After publishing Crazy Heart, Cobb started working on a novel based on the seven years he spent teaching writing in a prison.
 
“That’s a sad story,” he says. And he isn’t referring to the novel. “I realized at one point that I had just written it to death, that there was nothing left of it anymore. It got slicker and slicker, and whatever heart and soul it had was dead. It was really a traumatic time. So one day I got up and started writing Shavetail.”
 
But difficulties were not over for Cobb, whose character-oriented first novel was easy-going. Writing Shavetail was also about plot. So storylines were taken that led to dead ends; characters were introduced, withdrawn, conflated with others. When the manuscript got to more than 700 pages, Cobb got angry, put it in a drawer and practiced plotting by writing his book of short-stories. After four years, he came back to Shavetail refreshed and instructed. He found it easier to carve away all that was not necessary.
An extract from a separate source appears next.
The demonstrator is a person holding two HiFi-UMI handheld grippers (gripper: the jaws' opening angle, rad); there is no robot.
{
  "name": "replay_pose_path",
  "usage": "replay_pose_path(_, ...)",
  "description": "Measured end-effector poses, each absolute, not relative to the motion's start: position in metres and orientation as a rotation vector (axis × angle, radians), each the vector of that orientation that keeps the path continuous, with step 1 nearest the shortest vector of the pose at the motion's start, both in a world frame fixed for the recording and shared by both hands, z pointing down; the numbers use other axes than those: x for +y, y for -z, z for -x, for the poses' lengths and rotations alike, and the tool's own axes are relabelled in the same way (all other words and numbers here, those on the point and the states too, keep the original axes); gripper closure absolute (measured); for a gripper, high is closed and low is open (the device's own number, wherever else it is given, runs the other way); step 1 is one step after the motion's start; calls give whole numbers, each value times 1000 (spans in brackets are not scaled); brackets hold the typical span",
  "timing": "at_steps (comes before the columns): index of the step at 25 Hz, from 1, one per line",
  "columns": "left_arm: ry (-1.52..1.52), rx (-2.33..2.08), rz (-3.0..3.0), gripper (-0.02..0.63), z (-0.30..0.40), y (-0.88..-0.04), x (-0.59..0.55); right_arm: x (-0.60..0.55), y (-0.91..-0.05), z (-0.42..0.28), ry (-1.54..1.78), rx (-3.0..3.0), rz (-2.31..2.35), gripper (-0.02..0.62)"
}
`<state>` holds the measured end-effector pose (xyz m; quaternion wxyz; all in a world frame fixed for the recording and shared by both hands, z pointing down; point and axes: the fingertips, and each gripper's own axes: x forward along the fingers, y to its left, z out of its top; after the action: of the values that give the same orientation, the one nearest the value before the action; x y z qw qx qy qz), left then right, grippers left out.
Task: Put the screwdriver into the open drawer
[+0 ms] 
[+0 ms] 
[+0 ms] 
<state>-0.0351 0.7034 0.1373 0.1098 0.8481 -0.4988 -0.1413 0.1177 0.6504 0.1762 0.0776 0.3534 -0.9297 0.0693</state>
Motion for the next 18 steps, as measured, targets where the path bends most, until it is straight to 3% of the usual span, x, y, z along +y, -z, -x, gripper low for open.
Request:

The published version is 368 pages.
 
Cobb, 60, has been teaching for 20 years at RIC, teaching himself how to write as well, he says.
 
So now he’s working on a historical “nonfiction-novel,” about three men involved in “a big shootout” in Arizona in 1918 that killed three lawmen.
 
“They were chased across Arizona and into Mexico for 30-some-odd days,” Cobb says. “It’s a great story. It’s just the best story.”
 
It sounds like this time we won’t have to wait 20 years to find out what happened.